== Task to carry out ==
The listing that follows should be duplicated character for character.

[Start of Attachment]

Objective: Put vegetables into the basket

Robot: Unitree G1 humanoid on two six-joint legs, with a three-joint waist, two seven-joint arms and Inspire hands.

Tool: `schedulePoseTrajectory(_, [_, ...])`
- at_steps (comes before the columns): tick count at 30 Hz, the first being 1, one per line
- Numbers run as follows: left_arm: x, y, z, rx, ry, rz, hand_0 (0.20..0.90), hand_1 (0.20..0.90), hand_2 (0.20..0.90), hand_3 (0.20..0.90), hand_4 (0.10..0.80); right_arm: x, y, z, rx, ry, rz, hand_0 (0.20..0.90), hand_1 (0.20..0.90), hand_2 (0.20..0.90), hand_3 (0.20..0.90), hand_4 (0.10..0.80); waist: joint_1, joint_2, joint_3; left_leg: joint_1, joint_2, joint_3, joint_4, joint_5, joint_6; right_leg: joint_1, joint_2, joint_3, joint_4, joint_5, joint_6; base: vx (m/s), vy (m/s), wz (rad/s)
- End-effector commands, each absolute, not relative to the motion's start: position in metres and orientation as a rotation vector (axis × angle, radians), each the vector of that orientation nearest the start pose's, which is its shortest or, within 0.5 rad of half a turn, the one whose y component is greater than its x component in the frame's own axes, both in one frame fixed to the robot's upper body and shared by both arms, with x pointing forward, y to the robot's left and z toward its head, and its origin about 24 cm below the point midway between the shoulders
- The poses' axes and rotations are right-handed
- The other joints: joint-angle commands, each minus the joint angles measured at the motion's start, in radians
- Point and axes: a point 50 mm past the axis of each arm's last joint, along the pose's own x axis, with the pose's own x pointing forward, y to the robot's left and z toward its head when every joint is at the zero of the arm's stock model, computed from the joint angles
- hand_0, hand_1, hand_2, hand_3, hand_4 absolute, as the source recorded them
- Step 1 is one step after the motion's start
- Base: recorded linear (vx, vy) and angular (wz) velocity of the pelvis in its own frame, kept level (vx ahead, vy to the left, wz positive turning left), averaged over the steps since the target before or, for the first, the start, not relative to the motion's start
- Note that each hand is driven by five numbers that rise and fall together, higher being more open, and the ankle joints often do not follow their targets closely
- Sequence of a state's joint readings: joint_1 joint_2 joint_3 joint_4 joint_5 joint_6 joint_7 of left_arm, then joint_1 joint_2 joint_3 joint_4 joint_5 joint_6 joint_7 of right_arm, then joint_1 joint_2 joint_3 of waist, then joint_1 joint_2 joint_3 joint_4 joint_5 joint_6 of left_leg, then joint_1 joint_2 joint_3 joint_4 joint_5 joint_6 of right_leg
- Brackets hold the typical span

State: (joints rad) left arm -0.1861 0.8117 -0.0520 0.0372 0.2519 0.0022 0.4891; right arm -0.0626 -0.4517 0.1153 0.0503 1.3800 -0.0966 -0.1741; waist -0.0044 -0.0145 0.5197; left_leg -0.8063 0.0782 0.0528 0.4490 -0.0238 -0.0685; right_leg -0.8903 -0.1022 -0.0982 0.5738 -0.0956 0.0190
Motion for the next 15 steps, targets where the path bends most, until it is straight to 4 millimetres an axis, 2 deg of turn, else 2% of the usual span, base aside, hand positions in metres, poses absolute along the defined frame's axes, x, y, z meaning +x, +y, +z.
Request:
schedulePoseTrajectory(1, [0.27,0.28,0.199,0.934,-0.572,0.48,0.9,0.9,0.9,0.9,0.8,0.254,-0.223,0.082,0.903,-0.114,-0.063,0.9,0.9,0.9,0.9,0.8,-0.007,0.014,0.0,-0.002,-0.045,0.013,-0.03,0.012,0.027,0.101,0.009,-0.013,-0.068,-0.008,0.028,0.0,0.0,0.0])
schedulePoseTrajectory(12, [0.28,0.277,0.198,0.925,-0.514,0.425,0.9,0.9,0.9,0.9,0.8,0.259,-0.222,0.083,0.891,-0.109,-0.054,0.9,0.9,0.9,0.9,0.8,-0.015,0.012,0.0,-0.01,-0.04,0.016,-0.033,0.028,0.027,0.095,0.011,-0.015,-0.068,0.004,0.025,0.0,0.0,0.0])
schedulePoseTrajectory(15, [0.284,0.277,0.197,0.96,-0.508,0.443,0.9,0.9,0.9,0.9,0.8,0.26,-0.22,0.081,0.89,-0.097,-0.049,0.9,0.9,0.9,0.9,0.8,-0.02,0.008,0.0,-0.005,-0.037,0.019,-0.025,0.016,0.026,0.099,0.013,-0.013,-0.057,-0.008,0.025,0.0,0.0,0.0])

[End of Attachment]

== Written response ==
Objective: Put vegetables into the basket

Robot: Unitree G1 humanoid on two six-joint legs, with a three-joint waist, two seven-joint arms and Inspire hands.

Tool: `schedulePoseTrajectory(_, [_, ...])`
- at_steps (comes before the columns): tick count at 30 Hz, the first being 1, one per line
- Numbers run as follows: left_arm: x, y, z, rx, ry, rz, hand_0 (0.20..0.90), hand_1 (0.20..0.90), hand_2 (0.20..0.90), hand_3 (0.20..0.90), hand_4 (0.10..0.80); right_arm: x, y, z, rx, ry, rz, hand_0 (0.20..0.90), hand_1 (0.20..0.90), hand_2 (0.20..0.90), hand_3 (0.20..0.90), hand_4 (0.10..0.80); waist: joint_1, joint_2, joint_3; left_leg: joint_1, joint_2, joint_3, joint_4, joint_5, joint_6; right_leg: joint_1, joint_2, joint_3, joint_4, joint_5, joint_6; base: vx (m/s), vy (m/s), wz (rad/s)
- End-effector commands, each absolute, not relative to the motion's start: position in metres and orientation as a rotation vector (axis × angle, radians), each the vector of that orientation nearest the start pose's, which is its shortest or, within 0.5 rad of half a turn, the one whose y component is greater than its x component in the frame's own axes, both in one frame fixed to the robot's upper body and shared by both arms, with x pointing forward, y to the robot's left and z toward its head, and its origin about 24 cm below the point midway between the shoulders
- The poses' axes and rotations are right-handed
- The other joints: joint-angle commands, each minus the joint angles measured at the motion's start, in radians
- Point and axes: a point 50 mm past the axis of each arm's last joint, along the pose's own x axis, with the pose's own x pointing forward, y to the robot's left and z toward its head when every joint is at the zero of the arm's stock model, computed from the joint angles
- hand_0, hand_1, hand_2, hand_3, hand_4 absolute, as the source recorded them
- Step 1 is one step after the motion's start
- Base: recorded linear (vx, vy) and angular (wz) velocity of the pelvis in its own frame, kept level (vx ahead, vy to the left, wz positive turning left), averaged over the steps since the target before or, for the first, the start, not relative to the motion's start
- Note that each hand is driven by five numbers that rise and fall together, higher being more open, and the ankle joints often do not follow their targets closely
- Sequence of a state's joint readings: joint_1 joint_2 joint_3 joint_4 joint_5 joint_6 joint_7 of left_arm, then joint_1 joint_2 joint_3 joint_4 joint_5 joint_6 joint_7 of right_arm, then joint_1 joint_2 joint_3 of waist, then joint_1 joint_2 joint_3 joint_4 joint_5 joint_6 of left_leg, then joint_1 joint_2 joint_3 joint_4 joint_5 joint_6 of right_leg
- Brackets hold the typical span

State: (joints rad) left arm -0.1861 0.8117 -0.0520 0.0372 0.2519 0.0022 0.4891; right arm -0.0626 -0.4517 0.1153 0.0503 1.3800 -0.0966 -0.1741; waist -0.0044 -0.0145 0.5197; left_leg -0.8063 0.0782 0.0528 0.4490 -0.0238 -0.0685; right_leg -0.8903 -0.1022 -0.0982 0.5738 -0.0956 0.0190
Motion for the next 15 steps, targets where the path bends most, until it is straight to 4 millimetres an axis, 2 deg of turn, else 2% of the usual span, base aside, hand positions in metres, poses absolute along the defined frame's axes, x, y, z meaning +x, +y, +z.
Request:
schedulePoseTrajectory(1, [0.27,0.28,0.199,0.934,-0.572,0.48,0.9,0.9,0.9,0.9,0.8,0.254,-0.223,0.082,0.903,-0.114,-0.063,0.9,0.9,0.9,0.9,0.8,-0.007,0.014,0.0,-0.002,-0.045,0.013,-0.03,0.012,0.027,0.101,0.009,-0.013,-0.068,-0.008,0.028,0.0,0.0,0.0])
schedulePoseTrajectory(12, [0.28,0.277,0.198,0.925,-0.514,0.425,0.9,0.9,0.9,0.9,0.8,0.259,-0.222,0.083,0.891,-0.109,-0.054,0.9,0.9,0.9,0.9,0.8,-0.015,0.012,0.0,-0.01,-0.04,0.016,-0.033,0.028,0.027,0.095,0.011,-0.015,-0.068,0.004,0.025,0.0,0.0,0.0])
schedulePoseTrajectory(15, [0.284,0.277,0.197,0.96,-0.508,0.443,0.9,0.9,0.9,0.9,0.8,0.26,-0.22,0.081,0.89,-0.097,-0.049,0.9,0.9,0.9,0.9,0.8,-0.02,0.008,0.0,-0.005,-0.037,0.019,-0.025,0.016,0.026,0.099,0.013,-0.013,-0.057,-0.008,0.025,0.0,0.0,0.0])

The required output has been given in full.